Одиннадцатого сентября два самолета, управляемые террористами, врезались в башни Всемирного торгового центра в Нью-Йорке. Гийом, работавший в Штатах, купил билет на 12 сентября, но вынужденно отложил отъезд. Разумеется, мы обсуждаем это событие. Нет, он ни в коем случае не мог бы оказаться в одном из тех самолетов, поскольку бронь его билета… но Тьерри знал, что назревают серьезные события. Поэтому все убеждены: именно он порекомендовал Гийому уехать двенадцатого числа!
Потянулись осенние дни. Диана вернулась к учебе, Амори уехал в Оксфорд, Гийом – в Соединенные Штаты. Теперь днем в доме пусто. По совету Гислен моя свекровь решила в этом году подольше остаться в Мартеле, который просто обожает. Она любит сезон сбора винограда, от октябрьской прохлады в сельской местности ей становится лучше. В конце ноября она все еще там.

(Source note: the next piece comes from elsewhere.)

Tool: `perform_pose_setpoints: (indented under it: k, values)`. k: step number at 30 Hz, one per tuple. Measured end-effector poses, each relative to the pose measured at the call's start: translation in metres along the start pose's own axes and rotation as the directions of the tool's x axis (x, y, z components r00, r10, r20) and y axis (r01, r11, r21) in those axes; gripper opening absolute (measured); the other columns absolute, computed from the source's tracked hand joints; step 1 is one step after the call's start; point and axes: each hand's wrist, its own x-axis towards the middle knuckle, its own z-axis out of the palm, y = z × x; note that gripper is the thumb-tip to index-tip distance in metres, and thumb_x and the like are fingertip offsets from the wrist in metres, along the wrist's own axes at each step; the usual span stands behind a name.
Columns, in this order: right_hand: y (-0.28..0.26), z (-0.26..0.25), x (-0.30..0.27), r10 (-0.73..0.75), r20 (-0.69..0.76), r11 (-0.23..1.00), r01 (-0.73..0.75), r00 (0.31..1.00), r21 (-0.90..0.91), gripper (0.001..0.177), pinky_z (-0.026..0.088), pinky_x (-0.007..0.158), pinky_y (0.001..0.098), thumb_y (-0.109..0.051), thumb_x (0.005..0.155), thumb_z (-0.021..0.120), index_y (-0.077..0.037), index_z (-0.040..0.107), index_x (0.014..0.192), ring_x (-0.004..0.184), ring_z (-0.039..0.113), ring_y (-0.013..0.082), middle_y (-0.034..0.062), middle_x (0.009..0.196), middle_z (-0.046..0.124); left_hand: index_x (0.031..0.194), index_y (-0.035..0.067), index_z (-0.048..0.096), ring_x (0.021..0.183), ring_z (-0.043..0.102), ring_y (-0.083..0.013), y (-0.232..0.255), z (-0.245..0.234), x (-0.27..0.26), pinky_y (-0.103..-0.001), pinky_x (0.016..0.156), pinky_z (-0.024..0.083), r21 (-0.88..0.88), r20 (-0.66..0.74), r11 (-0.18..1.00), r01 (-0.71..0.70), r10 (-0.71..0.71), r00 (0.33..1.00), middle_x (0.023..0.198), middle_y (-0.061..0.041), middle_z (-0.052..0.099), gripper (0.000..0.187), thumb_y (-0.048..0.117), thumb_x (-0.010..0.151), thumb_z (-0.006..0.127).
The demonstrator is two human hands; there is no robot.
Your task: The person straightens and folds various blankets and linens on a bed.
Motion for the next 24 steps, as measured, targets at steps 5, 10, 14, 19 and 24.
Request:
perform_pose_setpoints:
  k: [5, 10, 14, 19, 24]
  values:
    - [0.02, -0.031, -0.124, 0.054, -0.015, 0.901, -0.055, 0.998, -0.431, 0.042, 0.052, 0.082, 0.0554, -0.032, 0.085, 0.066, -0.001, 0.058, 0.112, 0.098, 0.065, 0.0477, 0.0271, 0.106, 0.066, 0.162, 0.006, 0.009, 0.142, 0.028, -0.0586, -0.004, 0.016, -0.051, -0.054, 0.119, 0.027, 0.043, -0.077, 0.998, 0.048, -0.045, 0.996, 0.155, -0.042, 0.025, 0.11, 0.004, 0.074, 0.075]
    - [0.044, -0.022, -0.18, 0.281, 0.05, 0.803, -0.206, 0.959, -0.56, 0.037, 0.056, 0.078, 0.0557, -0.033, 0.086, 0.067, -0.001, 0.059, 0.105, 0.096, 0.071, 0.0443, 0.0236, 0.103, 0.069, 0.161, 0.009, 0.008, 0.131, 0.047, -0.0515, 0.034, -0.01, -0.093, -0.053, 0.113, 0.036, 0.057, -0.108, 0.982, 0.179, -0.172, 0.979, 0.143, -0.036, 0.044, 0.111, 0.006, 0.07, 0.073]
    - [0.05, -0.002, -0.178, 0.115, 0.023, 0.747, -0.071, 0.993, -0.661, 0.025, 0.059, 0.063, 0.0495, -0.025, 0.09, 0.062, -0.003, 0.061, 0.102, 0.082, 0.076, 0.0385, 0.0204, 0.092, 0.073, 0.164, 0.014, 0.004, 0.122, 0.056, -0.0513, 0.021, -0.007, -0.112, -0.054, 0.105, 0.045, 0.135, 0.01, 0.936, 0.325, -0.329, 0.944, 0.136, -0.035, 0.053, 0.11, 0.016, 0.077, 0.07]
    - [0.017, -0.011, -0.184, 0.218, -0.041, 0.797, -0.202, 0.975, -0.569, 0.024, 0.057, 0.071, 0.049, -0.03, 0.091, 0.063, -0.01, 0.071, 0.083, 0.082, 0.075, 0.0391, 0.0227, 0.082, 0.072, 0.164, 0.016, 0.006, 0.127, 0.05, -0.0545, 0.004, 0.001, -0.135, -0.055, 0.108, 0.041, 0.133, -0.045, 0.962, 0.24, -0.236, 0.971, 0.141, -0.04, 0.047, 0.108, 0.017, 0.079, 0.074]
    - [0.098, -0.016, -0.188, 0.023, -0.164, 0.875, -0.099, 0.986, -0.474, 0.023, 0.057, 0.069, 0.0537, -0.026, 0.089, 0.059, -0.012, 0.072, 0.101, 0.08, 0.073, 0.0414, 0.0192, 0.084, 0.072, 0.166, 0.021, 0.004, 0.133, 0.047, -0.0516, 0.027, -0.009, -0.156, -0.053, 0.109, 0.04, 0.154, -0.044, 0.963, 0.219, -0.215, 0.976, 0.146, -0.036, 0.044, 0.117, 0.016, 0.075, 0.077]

Шарль-Анри предлагает мне присоединиться к ней. Я не вижу для этого причин, у меня нет никакого желания оставлять его и бросать Диану, которая каждый день ходит в среднюю школу. Не могу себе представить, как они будут без меня. Но муж настаивает. Я отказываюсь тем более решительно, что чувствую влияние Тилли. Тогда мне исполняют старую песню об опасности, нависшей над семьей, об угрозе Мартелю. И тогда Диана, которая в свои шестнадцать лет, похоже, начинает обретать некоторую независимость, живя в уютной домашней обстановке, встает на сторону отца. Она вполне справится сама, в то время как бабушка в свои восемьдесят восемь не должна оставаться одна. С другой стороны: почему же бабушка не хочет возвращаться в Бордо, где она будет окружена заботой? Секрет. Ей хочется пожить в Мартеле, где, по ее словам, она чувствует себя в безопасности. Как обычно, я пытаюсь сражаться, но затем сдаюсь и 2 декабря прибываю в Монфланкен. На мой взгляд, все просто: я составлю компанию свекрови до Рождества, а после праздников мы вернемся в Бордо.